5 Ways Destinations Use Chute to Publish User-Generated Content
Every travel marketer knows the power of word of mouth. A recommendation from another traveler holds more clout and is more convincing than any other form of marketing can achieve. Today, word of mouth has moved from one-off suggestions shared amongst close friend groups to the Instagram photos, tweets and Facebook check-ins we all share. Thanks to Chute, this user-generated content is now actionable, scalable and measurable – from increasing time on site to enabling travelers to get inspired by past guests to using this content to grow your audience.

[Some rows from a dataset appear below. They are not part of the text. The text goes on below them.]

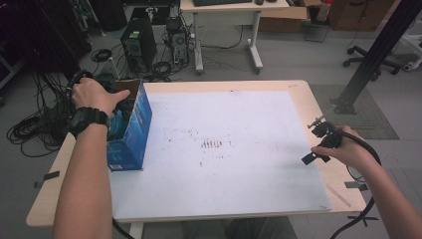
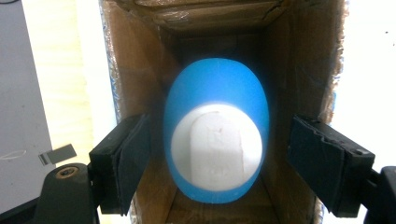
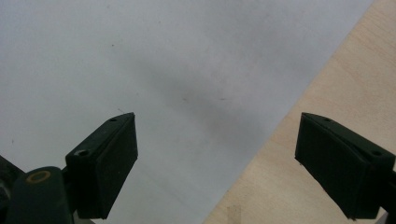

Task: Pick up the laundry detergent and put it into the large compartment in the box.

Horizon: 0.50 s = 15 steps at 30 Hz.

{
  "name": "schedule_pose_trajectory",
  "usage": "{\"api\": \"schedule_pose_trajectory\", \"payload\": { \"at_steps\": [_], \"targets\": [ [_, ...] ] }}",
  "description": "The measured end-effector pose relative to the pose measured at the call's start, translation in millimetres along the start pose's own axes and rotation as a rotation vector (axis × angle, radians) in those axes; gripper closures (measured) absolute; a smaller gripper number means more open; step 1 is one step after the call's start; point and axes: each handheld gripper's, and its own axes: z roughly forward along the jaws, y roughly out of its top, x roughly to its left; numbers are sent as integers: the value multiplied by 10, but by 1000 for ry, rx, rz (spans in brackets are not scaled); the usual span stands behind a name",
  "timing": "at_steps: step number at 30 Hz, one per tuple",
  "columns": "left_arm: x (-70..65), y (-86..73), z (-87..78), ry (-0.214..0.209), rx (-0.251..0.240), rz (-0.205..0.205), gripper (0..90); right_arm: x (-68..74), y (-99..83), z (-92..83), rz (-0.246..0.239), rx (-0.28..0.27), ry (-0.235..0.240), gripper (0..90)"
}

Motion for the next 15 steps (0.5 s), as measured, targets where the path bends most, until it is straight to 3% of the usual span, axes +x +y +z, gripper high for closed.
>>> {"api": "schedule_pose_trajectory", "payload": {
  "at_steps": [15],
  "targets": [
    [-9,-11,-230,12,-33,9,190,17,26,-4,-6,-2,3,131]
  ]
}}
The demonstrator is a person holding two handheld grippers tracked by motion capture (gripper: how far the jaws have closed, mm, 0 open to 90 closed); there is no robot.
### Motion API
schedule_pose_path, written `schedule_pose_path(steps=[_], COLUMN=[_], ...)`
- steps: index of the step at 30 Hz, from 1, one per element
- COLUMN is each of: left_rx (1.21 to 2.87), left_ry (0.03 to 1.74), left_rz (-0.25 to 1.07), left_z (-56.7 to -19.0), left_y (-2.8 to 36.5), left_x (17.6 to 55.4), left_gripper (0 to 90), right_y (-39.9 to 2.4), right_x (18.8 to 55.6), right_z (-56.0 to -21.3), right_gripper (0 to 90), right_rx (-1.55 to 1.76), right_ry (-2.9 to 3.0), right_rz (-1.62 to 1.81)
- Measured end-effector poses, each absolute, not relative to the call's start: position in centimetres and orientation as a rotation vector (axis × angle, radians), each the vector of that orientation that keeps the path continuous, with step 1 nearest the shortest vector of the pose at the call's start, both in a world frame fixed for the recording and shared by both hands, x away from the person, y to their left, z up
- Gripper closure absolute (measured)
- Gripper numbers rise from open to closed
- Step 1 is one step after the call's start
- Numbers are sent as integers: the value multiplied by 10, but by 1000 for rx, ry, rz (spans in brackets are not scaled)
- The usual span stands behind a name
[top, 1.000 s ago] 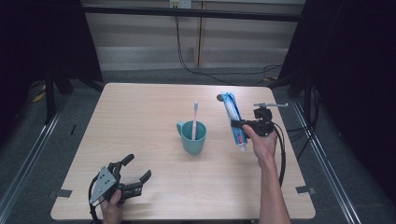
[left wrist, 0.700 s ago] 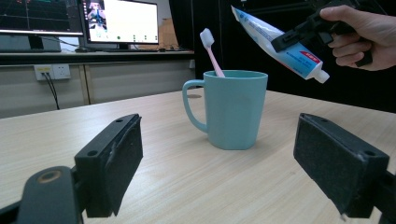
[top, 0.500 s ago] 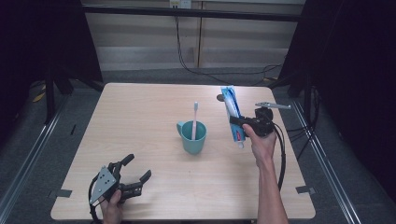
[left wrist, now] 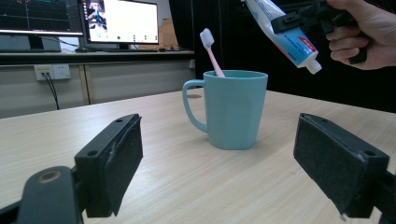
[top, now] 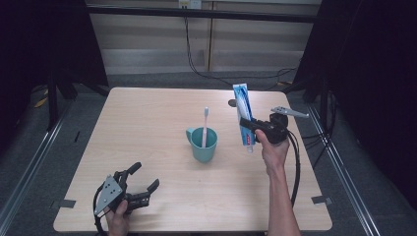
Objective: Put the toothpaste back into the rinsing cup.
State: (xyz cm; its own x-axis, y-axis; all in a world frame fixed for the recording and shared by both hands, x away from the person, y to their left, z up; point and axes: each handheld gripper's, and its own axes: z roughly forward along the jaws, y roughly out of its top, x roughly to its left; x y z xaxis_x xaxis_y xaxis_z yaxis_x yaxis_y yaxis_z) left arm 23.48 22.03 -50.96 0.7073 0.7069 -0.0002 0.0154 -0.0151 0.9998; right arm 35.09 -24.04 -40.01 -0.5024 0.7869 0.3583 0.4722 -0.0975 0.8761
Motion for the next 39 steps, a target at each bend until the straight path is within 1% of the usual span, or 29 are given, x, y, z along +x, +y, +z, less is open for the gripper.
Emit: schedule_pose_path(steps=[17,39], left_rx=[1502,1501], left_ry=[622,618], left_rz=[608,605], left_z=[-510,-510], left_y=[220,220], left_x=[235,235], left_gripper=[156,156], right_y=[-232,-201], right_x=[348,356], right_z=[-388,-371], right_gripper=[721,721], right_rx=[1271,1154], right_ry=[1816,1822], right_rz=[1749,1798])
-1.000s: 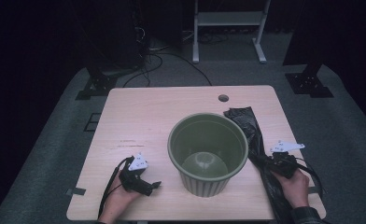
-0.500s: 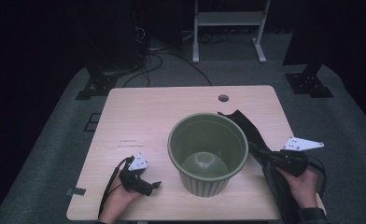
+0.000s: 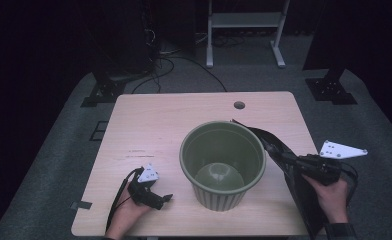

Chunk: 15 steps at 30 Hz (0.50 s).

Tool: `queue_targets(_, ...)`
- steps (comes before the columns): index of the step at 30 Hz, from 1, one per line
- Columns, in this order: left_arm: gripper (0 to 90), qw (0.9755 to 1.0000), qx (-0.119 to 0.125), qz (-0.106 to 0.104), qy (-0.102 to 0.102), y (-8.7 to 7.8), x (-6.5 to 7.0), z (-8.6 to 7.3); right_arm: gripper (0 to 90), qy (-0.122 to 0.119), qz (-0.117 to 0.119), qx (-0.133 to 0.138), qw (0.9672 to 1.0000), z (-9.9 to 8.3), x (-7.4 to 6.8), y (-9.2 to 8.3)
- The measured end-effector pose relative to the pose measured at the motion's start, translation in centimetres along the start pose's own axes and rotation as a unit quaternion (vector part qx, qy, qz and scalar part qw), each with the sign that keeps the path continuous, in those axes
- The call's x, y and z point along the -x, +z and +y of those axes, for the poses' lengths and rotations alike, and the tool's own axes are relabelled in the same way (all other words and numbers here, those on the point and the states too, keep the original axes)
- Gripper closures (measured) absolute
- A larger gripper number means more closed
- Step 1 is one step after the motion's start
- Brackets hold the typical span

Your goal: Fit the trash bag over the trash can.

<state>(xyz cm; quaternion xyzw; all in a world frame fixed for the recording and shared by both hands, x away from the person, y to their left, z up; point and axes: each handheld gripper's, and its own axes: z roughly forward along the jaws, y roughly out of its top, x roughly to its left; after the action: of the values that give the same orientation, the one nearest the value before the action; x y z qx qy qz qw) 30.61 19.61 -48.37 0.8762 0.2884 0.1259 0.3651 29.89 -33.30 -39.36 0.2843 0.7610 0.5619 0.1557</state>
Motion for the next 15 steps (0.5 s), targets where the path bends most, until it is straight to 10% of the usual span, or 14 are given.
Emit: queue_targets(15, 0.0, 1.0, 0.0, 0.0, 0.0, 0.0, 0.0, 0.0, 90.0, -0.02, 0.037, 0.068, 0.9968, 4.5, -1.6, -2.5)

Here are five ways destinations are using Chute to put UGC to work for them and their partners.
1. Visual Proof
From the days of film cameras and projectors to today’s Instagram feeds, marketing a destination, hotel or attraction has always called for amazing visuals. According to our research, a website with gorgeous images brings in a huge 84% of customer engagement. Chute makes is easy to add the most effective form of visual content – authentic visuals – to your online properties.
NYC & Co, the DMO for New York City, promotes the #SeeYourCity hashtag both on their social platforms and throughout the city. They have the ability to gather and get the rights to this content through Chute and then on their website, they use this content and the Chute API to create an interactive map and gallery where travelers and locals can discover restaurants, places to stay and things to do – all of it tied to geo-location to simplify travel planning.
Florida Space Coast also displays UGC on their website by using Chute’s out-of-the-box displays, which are simple to build, embed and customize. This homepage display showcases UGC and promotes a page dedicated to authentic travelers experiences on the destination’s website.
2. Drive Bookings
Palm Springs takes the user-generated content they feature to drive the promotion of local places to stay, dine, shop and even get married. These pages feature carousels that visitors can scroll though. Clicking on an image allows the viewers to learn more about the place being featured to lead to more bookings. The visitor can then click through to learn even more about the local business mentioned.
3. Capture on the go
Being a travel marketer sometimes means that the destinations your promoting are miles away. That’s why it’s so important to have a way to manage and publish content on the go. ‘Capture App’ is Chute’s own mobile application where you or members of your team can take pictures, get rights from people in the shot, and publish right on the spot! Norwegian Cruise Line uses the app to enable employee on their ships to capture amazing serendipitous moments that only they usually witness. No, you can source your photos in real-time from employees, volunteers, partners, and regional DMO’s without needing to be on a laptop or computer.
4. Blog Content
Creating visual-filled blog posts is now a whole lot easier for destinations like Visit Alexandria, which has started to utilize Chute Stories. Instead of having to take or buy and upload photos, marketers can simply embed the user-generated content created and shared by locals and travelers alike.
Here, you can see how Visit Alexandria used Chute Stories to share some top spots travelers can go to capture amazing photos for Instagram. The content can either be gathered by searching a brand’s curated library or the wider Instagram and Twitter platforms.
5. Social Posting
Lastly, many brands are using Chute to make social posting easier. Authentic media outperforms stock or staged content exponentially on social media. Why? Because it feels native to the platform and less like an advertisement. With travel marketers already sourcing their user-generated content through the Chute platform, publishing an amazing image or video straight from there to Facebook, Instagram or Twitter is the next logical step. Check out one recent re-share from Travel Yukon‘s Instagram account below! Note that they always still give credit to the original content creator. Not only is doing this considered good online etiquette but it also reaffirms that the image is authentic and created by another real traveler.